Pour répondre à Macintroll, un céléron 1.8 + 256Mo ça coute pas 2000 euros.
Et surtout à 2000¤ on a le droit d'être un peu exigent.
Pour bcp 2000¤ c'est plus d'un mois de salaire.


----------



## FloX (19 Octobre 2004)

Philou1789 a dit:
			
		

> Oui enfin on dérive là.
> L'objectif de mon post n'était pas de relancer la geguerre MAC/PC car je m'en fiche et en plus cela me saoul.
> 
> L'objectif principal était de savoir et d'en être bien sur : Qui si j'achete un Imac G5 avec 1 GO ou 512 MO alors j'aurais pas cette sensation de lenteur que j'avais observé.
> ...


Philou si t'es pas pressé je recois ma machine cette semaine et la seconde barrette sous peu, je pourrais te donner mes impressions.
J'ai eu plusieurs offre pour me vendre une barrette de 256 Mo 
Je pense qu'en plus l'effet de lenteur que tu as pu ressentir est en partie normal, il suffit de désactiver certains effets et la machine devient plus réactive.


----------



## JPTK (19 Octobre 2004)

Philou1789 a dit:
			
		

> Oui enfin on dérive là.
> L'objectif de mon post n'était pas de relancer la geguerre MAC/PC car je m'en fiche et en plus cela me saoul.
> 
> L'objectif principal était de savoir et d'en être bien sur : Qui si j'achete un Imac G5 avec 1 GO ou 512 MO alors j'aurais pas cette sensation de lenteur que j'avais observé.
> ...




T'es pas obligé de retenir que les posts qui ne te répondaient pas !   
Je crois qu'on t'a répondu déjà non ? Tu abuses là je crois... en plus tu as même 2 vidéos, tu les as regardé au moins ?  :hein:


----------



## nicogala (19 Octobre 2004)

Tu peux faire une recherche sur MacGé , ces remarques/questions à propos de la différence d'affichage entre OsX et XP sont légions..; il en ressort que ça choque les switchers au début, puis qu'il s'y habituent et finissent au contraire par l'apprécier cette douceur d'interface contrairement à l'agressivité des fenêtres d'xp qui te sautent aux yeux intempestivement...

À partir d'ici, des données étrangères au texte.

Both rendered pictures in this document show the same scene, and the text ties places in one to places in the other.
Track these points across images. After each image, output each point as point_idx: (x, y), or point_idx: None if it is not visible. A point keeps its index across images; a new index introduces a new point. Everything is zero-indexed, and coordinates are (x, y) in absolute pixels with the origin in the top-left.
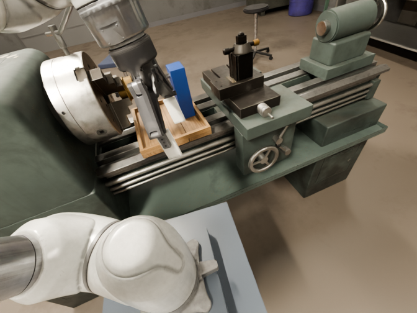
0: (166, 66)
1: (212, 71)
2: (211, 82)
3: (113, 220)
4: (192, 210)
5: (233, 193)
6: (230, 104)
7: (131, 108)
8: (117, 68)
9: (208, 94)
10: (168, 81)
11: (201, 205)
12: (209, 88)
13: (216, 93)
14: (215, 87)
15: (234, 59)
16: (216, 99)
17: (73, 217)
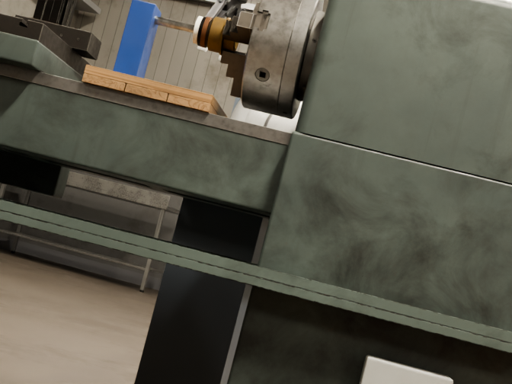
0: (156, 6)
1: (25, 23)
2: (94, 34)
3: (273, 115)
4: (166, 241)
5: (91, 222)
6: (81, 65)
7: (211, 94)
8: (247, 1)
9: (49, 71)
10: (207, 14)
11: (148, 236)
12: (56, 55)
13: (96, 49)
14: (98, 40)
15: (75, 0)
16: (65, 70)
17: (299, 105)

Si tu trouves qu'une appli met du temps à s'ouvrir(ce sont surtout les grosses applis), ben tu n'a qu'a faire comme la plupart des Macusers: tu la laisse ouverte ! Pas besoin de refermer les applis comme sous windows...avoir 10 applis ouvertes ne gêne en rien les perfomances du systême, et de plus le masquage des applis (comment t'expliquer...en fait ton appli disparait de l'écran mais reste ouverte...sans être pour autant diminuée ds le Dock...donc elle ne te gêne plus tout en étant prète en 1 quart de seconde, ou même en tournant en fond...par ex tu masques tes softs de p2p et iTunes...)...

Si on entre ds un débat Mac/pc, c'est qu'ils sont différents et que ta question est en gros : "je veux pareil sur le Mac que ce que j'ai sur le pc"... et ça , ça ne peut être... 
Si les menus mettent 1/2s à s'afficher sur Mac alors qu'ils mettent 1/4s sur XP ben un Macuser te répondra qu'il utilise un raccourci-clavier qui prend encore moins de temps à s'effectuer...
Idem, si tu trouves que les fenêtre mettent du temps à s'afficher, un Macuser te dira: "lance 6 applis sur XP et passe d'une fenêtre à l'autre on verra si c'est plus fluide" ...

Bref les deux sont différents et il ressort des témoignages des switchers que la rapidité apparente d'affichage des éléments sur XP n'est que poudre aux yeux (un peu comme une R5 tunnée avec faux pot percé chromé et jantes alu) et que MacOsX se révelle plus agréable et bien plus efficace à utiliser au bout du compte... seulement il faut oublier windows et apprendre à se servir d'un Mac comme on se sert d'un Mac (on conduit pas un ULM comme un VTT...)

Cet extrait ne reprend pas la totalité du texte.